51 I accept Remagen's submission that the reference to 'legal counsel' in the extract is a reference to Mr Madders, in contradistinction to Gilbert + Tobin. So much is consistent with the descriptions of documents 5, 6, 7 and 8 that are dated 28 and 29 April 2021. Mr Wight's statement reflects his subjective view that he communicated with Mr Madders on those occasions on the basis that information was being sought on behalf of the Companies. I address the significance of this when I address those documents specifically below, suffice to say at this point that Mr Wight's statement does not persuade me that Mr Madders was advising Adaman Resources generally or that Mr Madders was not providing legal advice to the Interested Parties.
52 Finally on the topic of the lawyer and client relationship, Remagen contends that Mr Madders had obligations to the Rivet Group, and because Rivet Finco, said to be part of that group, claims to be a creditor of Adaman Gold (although not Adaman Resources), Mr Madders was not in a position to provide independent advice to the Interested Parties. It follows, it was contended, that it is open to infer that any advice was given to Adaman Resources.

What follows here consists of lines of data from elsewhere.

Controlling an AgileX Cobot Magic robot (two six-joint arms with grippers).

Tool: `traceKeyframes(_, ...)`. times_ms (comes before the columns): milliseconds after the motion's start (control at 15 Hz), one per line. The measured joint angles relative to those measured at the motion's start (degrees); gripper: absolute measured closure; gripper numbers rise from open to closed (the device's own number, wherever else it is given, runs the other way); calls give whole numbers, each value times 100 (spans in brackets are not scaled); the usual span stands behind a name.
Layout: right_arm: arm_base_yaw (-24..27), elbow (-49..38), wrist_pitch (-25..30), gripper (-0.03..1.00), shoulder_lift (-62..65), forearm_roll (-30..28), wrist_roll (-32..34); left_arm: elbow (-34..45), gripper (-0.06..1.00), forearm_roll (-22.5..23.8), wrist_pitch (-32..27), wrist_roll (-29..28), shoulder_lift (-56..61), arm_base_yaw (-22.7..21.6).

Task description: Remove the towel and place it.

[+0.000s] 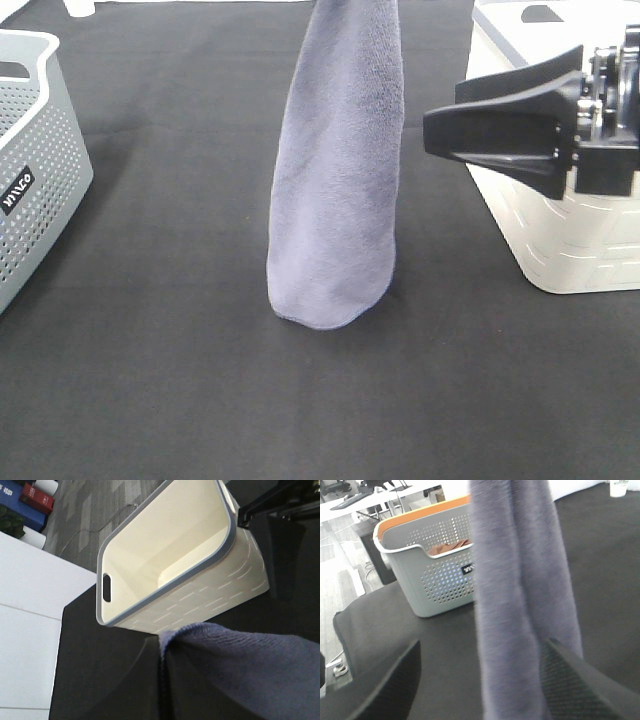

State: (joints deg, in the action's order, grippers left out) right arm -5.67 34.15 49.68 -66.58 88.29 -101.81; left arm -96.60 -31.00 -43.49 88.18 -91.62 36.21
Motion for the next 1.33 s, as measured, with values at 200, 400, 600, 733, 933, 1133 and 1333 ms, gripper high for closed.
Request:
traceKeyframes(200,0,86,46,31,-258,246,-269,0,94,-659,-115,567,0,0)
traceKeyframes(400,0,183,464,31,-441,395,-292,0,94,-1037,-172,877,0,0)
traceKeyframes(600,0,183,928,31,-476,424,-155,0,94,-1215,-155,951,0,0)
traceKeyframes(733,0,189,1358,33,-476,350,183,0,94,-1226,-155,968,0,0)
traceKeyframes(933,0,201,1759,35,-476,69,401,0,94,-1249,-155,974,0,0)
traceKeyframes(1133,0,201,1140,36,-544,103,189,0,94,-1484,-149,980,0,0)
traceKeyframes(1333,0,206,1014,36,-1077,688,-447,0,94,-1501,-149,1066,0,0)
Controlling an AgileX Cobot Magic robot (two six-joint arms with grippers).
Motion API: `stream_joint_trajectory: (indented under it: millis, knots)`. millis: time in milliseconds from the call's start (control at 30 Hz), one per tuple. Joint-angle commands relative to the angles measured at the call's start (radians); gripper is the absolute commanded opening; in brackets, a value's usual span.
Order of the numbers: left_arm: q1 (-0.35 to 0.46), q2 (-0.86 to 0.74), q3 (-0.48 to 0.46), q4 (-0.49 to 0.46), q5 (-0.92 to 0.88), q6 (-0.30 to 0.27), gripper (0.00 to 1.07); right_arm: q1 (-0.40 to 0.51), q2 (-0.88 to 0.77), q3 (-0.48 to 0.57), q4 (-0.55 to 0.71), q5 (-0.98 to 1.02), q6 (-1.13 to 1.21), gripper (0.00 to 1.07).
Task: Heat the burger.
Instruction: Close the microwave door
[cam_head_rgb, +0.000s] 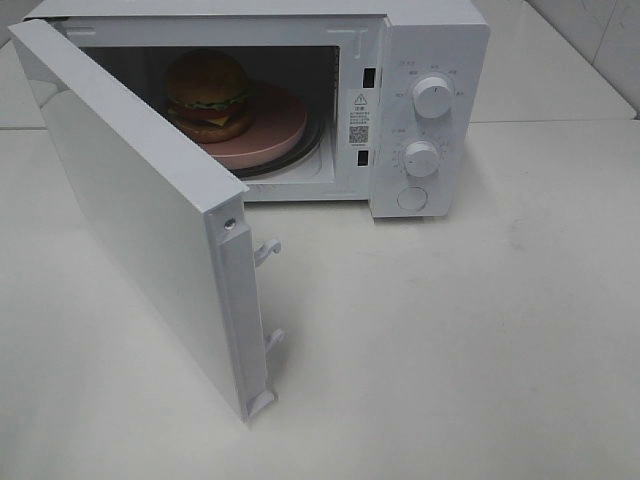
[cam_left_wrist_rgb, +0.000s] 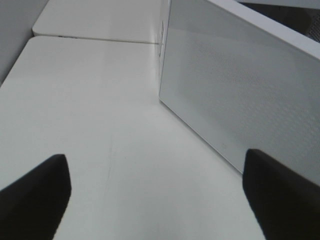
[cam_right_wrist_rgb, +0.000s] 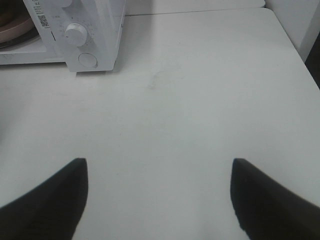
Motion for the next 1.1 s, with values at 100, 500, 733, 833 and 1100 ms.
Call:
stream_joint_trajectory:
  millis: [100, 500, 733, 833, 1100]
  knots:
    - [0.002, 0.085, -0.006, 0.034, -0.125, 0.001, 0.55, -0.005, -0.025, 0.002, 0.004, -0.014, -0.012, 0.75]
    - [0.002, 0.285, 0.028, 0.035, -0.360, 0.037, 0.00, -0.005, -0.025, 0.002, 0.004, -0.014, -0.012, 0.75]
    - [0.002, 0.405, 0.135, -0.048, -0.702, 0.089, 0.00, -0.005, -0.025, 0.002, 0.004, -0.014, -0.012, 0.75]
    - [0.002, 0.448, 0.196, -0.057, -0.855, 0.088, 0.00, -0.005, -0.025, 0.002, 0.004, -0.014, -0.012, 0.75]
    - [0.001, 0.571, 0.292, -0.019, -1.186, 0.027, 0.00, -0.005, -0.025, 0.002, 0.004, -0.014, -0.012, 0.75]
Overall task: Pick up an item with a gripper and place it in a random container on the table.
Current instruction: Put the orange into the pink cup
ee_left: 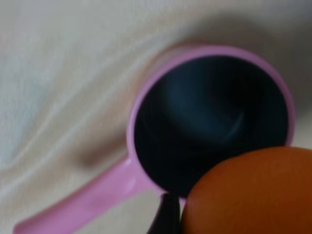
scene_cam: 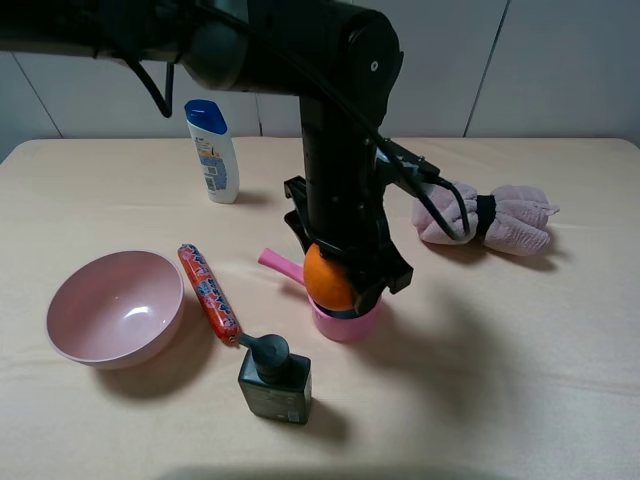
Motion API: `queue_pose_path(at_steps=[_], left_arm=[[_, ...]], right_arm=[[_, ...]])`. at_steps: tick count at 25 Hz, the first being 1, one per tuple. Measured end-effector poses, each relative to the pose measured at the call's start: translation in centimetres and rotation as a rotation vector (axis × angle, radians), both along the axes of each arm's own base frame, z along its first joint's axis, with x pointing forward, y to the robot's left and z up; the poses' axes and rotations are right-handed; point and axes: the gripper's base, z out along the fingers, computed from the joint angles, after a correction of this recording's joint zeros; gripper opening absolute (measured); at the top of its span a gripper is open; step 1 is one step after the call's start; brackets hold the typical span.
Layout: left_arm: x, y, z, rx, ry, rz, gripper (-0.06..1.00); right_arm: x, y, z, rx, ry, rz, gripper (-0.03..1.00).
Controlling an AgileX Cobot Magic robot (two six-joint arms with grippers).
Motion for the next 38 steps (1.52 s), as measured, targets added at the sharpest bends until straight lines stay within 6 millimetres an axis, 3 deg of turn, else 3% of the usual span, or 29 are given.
queue_pose_path(at_steps=[8,18,33,38], left_arm=[[0.6,-0.6,-0.3,-0.074,-0.062,0.035,0.72],[1.1,-0.5,-2.0,-0.041,-0.048,0.083,0.72],[1.3,-0.3,-2.4,-0.017,-0.062,0.076,0.73],[1.4,-0.3,-2.4,-0.015,-0.064,0.08,0.91]], right_arm=[[0.0,0.0,0.0,0.0,0.0,0.0,0.69],[0.0,0.0,0.0,0.0,0.0,0.0,0.69],[0.0,0.0,0.0,0.0,0.0,0.0,0.69],[0.0,0.0,0.0,0.0,0.0,0.0,0.69]])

53 Remagen's submission is based on the line of authorities collected and discussed by Wigney J in Archer Capital 4A as to in-house counsel and independence: at [59]-[74]. The cases reviewed by Wigney J involved circumstances where the independence of the in-house employee counsel was questioned in the context of advice given to the employer company and whether it attracted privilege. His Honour referred to authorities that suggest that in addition to the dominant purpose test, in order for communications to be subject to legal professional privilege, there is a separate requirement that in-house counsel must act independently of their employer. If personal loyalties, duties or interests do not influence the professional legal advice given, then the requirement for independence will be satisfied. Relevant authorities include Australian Hospital Care (Pindara) Pty Ltd v Duggan [1999] VSC 131 at [37], [54], [67]-[68] (Gillard J); Seven Network Ltd v News Ltd [2005] FCA 142 at [4]-[5] (Tamberlin J); and Rich v Harrington [2007] FCA 1987 at [46] (Branson J).

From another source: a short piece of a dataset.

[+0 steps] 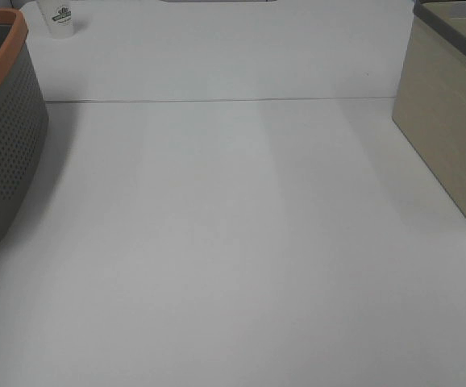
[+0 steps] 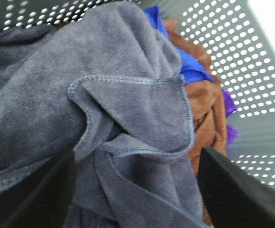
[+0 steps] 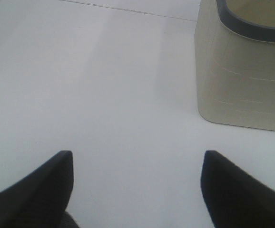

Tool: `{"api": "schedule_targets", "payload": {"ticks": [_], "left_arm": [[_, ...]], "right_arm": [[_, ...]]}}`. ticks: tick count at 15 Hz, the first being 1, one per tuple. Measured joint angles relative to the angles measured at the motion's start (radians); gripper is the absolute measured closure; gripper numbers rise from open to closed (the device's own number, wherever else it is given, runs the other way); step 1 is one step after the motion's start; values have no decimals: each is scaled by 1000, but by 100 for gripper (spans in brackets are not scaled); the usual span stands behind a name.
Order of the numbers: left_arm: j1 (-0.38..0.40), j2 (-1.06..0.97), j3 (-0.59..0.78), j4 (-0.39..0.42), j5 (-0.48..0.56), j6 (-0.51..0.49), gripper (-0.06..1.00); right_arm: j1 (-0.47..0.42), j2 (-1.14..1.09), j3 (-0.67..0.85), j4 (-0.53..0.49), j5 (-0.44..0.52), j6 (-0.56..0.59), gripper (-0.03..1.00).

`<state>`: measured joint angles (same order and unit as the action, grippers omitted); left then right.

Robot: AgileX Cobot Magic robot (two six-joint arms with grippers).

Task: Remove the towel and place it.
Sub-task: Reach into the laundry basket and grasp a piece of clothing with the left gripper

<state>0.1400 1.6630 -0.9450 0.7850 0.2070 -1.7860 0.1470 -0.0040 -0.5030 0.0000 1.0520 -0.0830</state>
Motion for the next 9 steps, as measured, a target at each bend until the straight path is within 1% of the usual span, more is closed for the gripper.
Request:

54 In Dye v Commonwealth Securities Ltd (No 5) [2010] FCA 950 Katzmann J expressed the view (at [15]) that the content of the requirement of independence may have been overstated, observing that the view that legal professional privilege may be arise where the legal adviser is professionally qualified and acting in a professional capacity.

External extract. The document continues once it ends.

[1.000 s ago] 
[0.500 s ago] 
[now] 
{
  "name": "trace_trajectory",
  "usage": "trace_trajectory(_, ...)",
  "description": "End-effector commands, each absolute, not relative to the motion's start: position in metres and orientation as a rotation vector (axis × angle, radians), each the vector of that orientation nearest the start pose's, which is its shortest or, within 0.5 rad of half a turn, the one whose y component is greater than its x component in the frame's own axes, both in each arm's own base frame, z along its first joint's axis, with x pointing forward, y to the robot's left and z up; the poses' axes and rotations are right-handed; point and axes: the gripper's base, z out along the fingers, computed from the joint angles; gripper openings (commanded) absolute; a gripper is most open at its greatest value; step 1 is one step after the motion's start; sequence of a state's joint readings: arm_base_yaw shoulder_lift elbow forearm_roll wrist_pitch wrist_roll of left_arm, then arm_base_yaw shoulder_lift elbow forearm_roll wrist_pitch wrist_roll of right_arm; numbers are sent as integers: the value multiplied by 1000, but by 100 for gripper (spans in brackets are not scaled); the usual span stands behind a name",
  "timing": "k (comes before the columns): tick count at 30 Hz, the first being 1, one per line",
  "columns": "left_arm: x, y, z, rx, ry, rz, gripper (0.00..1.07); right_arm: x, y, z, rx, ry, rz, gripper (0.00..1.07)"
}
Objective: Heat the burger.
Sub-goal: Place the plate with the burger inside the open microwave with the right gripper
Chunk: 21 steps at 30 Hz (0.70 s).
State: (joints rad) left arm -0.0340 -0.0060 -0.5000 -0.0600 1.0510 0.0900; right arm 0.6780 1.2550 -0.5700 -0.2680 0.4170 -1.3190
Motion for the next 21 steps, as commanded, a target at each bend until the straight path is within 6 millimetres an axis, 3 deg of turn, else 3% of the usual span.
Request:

55 In Archer Capital 4A Wigney J concluded that:
[72] I doubt that much turns on the apparent difference of opinion of Katzmann J in Dye and Branson J in Rich. Whilst Branson J considered that the requirement of independence was separate to the requirement that the communication meet the dominant purpose test, it is difficult to see how the two elements are not inextricably linked. A communication between a lawyer and his or her employer is unlikely to satisfy the dominant purpose test if the lawyer was not employed as a lawyer (that is, the relationship between the lawyer and the employer was not professional) or the lawyer was not consulted in his or her professional capacity as a lawyer (for example, if they were consulted to provide commercial advice, or provide an administrative service, or were consulted as a partner or officer of the firm or company, not as a lawyer). A communication between the lawyer and his or her employer in those circumstances would not be privileged because it would not meet the dominant purpose test, not because the lawyer was not independent. On the other hand, if the relationship between the employer and lawyer was professional (in the sense that he or she was employed as a lawyer) and they were consulted in that professional context to provide legal advice, the resulting communication is likely to satisfy the dominant purpose test. It is difficult to see any reason in principle why to attract privilege in those circumstances it would be necessary to also satisfy some element of independence on the part of the employed lawyer, for example, by proving that the lawyer was not subject to pressure or other interference arising from the employment relationship.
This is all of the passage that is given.